Shit, shit, shit. I decided it was time to act. I asked my friends and classmates my teachers and anyone who would listen. I went to the lost and found until they told me don’t call us we will call you. I made reward posters. I posted them in the hope that it would return to me. Return it did. But only because I played with fire.
After I posted the posters everyone at hahn school knew kate b. had lost her jean jacket. Her cool.

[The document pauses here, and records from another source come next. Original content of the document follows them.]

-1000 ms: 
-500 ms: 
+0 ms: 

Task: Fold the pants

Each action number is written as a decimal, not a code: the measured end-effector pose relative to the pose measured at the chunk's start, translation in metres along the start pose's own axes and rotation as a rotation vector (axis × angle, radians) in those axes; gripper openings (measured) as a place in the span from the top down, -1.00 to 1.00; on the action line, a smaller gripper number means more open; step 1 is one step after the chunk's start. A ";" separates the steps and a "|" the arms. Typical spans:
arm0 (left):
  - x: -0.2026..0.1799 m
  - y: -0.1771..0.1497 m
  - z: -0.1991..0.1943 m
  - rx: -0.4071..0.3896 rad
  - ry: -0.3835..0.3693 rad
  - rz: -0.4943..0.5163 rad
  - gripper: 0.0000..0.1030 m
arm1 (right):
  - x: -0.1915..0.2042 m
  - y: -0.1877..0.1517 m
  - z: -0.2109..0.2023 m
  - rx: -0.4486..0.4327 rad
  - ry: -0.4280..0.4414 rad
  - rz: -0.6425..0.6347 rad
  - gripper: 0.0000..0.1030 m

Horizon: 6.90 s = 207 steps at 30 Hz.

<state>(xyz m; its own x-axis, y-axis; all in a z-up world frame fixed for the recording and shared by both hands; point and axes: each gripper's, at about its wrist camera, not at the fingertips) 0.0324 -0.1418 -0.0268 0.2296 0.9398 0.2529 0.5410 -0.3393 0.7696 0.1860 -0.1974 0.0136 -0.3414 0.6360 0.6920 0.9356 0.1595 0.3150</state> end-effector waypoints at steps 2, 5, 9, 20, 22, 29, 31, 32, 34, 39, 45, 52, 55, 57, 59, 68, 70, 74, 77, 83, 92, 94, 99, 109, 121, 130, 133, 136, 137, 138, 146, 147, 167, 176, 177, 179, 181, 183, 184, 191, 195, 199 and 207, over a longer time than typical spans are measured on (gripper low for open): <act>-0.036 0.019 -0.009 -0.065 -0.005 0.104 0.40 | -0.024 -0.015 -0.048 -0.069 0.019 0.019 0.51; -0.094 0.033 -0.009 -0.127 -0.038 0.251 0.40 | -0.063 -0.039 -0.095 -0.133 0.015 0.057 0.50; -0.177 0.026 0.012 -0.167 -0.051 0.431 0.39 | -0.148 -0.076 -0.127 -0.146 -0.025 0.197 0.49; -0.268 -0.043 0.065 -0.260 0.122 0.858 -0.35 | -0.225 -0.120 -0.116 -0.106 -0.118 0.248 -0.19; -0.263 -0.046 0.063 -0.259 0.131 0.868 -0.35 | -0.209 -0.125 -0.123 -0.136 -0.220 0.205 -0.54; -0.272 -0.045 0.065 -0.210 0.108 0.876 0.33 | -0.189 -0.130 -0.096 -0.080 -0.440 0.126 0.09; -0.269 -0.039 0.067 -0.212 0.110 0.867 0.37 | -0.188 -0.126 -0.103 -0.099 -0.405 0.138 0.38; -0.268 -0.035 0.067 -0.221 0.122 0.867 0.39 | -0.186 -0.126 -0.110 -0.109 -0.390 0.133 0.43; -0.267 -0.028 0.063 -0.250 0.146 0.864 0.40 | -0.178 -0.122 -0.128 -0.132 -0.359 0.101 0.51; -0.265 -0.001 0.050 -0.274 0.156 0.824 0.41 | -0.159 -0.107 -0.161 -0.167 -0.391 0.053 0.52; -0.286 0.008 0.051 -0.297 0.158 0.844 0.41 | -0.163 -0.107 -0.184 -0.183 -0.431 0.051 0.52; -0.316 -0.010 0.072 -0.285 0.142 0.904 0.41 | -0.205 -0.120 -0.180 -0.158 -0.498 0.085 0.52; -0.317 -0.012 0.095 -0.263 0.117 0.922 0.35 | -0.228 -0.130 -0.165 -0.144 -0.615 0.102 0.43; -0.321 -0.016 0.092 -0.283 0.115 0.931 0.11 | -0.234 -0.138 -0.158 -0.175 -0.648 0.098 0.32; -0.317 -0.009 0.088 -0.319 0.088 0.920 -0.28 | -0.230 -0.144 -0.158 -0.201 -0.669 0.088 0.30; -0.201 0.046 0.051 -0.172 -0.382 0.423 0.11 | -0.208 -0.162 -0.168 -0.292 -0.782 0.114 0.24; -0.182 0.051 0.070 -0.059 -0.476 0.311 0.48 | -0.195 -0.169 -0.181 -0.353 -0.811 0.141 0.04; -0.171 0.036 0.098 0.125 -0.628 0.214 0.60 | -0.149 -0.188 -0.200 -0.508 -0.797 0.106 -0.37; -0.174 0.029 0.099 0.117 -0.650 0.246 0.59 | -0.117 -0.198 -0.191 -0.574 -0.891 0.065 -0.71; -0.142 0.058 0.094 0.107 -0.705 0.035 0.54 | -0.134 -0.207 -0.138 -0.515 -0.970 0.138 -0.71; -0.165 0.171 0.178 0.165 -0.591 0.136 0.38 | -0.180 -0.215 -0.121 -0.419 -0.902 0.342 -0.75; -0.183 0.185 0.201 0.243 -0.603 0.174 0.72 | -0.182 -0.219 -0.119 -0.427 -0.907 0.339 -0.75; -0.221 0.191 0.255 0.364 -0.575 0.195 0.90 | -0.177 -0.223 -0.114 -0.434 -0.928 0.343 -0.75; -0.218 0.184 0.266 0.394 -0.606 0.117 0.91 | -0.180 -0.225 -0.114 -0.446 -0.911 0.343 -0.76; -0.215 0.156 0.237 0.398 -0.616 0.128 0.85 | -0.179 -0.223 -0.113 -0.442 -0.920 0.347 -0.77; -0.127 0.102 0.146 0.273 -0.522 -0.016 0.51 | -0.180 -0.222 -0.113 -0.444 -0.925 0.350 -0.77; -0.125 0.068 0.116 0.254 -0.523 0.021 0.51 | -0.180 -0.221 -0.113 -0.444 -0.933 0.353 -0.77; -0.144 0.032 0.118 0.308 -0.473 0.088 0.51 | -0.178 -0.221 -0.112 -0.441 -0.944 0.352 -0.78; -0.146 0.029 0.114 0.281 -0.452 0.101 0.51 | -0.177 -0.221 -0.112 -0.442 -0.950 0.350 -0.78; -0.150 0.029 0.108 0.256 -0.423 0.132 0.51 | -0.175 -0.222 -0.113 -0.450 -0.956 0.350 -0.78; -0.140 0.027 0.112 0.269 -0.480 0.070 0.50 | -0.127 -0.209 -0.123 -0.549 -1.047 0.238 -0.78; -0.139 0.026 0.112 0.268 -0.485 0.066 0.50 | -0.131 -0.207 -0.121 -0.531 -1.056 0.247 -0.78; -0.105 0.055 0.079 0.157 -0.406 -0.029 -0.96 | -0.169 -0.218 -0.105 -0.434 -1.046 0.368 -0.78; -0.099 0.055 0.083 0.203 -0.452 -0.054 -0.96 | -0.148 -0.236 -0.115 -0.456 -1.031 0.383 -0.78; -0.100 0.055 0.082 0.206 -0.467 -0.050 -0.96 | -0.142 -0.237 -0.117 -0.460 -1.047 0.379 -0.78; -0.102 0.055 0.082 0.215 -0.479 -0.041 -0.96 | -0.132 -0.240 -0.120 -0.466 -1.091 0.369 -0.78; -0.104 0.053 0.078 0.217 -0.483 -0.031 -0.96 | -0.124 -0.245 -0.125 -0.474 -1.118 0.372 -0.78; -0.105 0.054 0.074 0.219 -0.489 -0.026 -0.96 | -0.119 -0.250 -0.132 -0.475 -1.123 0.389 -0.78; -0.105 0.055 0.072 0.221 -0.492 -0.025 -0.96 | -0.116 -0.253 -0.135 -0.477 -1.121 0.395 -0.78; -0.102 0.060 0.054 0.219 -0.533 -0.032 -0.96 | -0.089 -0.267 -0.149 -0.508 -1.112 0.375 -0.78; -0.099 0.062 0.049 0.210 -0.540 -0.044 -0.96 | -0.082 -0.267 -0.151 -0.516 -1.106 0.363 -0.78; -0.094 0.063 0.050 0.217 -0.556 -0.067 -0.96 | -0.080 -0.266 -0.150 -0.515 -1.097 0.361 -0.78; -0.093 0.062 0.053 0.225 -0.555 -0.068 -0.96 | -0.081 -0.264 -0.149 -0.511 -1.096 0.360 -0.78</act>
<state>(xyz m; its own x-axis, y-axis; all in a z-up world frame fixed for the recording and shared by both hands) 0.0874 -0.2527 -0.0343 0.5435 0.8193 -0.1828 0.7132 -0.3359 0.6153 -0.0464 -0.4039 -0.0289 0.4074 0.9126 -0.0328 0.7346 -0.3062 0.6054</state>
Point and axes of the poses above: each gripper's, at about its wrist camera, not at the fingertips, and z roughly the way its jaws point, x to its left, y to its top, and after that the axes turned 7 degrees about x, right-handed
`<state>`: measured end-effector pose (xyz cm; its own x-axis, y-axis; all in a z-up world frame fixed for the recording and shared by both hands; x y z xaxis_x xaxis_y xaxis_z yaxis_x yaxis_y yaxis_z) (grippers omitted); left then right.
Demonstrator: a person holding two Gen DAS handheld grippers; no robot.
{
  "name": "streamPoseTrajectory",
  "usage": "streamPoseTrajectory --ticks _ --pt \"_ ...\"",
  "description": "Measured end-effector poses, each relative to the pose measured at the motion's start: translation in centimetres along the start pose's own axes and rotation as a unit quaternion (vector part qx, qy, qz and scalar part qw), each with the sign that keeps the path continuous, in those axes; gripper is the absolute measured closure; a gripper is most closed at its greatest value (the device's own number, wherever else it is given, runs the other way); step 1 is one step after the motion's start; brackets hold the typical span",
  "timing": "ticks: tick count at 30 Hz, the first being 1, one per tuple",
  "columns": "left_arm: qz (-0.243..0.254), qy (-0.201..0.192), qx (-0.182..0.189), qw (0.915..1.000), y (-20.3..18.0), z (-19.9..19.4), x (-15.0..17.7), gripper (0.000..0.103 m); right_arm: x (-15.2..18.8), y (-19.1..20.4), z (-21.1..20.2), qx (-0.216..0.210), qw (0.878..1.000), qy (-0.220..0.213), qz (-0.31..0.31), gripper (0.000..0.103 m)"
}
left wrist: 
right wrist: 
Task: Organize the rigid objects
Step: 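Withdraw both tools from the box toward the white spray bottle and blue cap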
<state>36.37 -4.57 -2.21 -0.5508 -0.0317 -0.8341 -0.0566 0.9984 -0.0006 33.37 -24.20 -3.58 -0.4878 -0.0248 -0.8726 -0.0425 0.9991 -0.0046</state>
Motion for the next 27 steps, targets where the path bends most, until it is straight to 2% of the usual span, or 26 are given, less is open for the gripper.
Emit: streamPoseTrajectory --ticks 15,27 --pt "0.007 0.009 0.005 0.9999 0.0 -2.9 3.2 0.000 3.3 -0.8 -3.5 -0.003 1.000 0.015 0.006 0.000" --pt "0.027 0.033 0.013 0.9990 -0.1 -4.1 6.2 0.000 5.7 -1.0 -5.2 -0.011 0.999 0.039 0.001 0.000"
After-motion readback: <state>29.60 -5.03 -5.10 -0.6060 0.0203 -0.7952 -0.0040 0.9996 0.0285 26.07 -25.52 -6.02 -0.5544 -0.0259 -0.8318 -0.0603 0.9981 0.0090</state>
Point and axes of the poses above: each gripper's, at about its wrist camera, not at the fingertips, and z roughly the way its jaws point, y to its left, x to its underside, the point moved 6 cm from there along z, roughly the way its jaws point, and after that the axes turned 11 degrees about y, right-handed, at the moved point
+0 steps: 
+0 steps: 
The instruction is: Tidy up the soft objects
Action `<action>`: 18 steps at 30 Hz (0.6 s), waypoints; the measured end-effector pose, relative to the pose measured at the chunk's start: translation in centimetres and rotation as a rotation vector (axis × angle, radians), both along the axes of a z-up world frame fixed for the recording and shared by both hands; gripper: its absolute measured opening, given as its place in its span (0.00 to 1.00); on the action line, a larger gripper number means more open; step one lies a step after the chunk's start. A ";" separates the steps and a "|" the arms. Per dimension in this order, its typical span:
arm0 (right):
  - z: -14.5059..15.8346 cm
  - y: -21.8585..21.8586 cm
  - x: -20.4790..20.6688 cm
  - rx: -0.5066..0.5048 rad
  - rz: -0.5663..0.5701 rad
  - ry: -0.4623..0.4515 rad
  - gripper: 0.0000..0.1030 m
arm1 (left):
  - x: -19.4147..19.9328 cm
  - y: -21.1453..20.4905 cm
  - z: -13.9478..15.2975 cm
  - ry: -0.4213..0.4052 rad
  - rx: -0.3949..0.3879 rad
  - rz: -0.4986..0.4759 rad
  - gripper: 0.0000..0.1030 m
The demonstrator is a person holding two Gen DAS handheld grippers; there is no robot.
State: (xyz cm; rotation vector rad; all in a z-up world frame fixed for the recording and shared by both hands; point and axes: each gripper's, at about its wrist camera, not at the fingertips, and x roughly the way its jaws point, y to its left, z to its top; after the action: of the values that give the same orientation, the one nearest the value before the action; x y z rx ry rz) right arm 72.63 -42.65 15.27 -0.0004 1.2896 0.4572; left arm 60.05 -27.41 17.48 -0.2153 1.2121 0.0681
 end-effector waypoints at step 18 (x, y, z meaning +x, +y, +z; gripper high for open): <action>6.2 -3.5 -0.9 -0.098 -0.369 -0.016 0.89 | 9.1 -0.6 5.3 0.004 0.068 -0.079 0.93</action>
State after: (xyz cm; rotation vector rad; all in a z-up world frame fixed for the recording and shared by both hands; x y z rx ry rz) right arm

So when I saw that girl, that girl in my jacket at recess. I had no other choice than to. To take my 65 pound-4 foot-something self over and tell her- take off that jacket. She was older than me but I didn’t care. If I could redo it I would say look bitch take off my acid washed jean jacket. Now. Instead she bought time. Playing with fire practiced so I didn’t give up. Take off the jacket-it’s mine. I knew without a doubt that was the flesh and blood of cool, my cool. Look take it off and if it doesn’t say my name- it’s yours. We did the 4th v. 6th grade stare down. And eventually she saw the fire in my eyes and realized she shouldn’t play with a girl’s first love of the jean. She took it off and there there in the black sharpie eye rolled upon it was the words- kate b.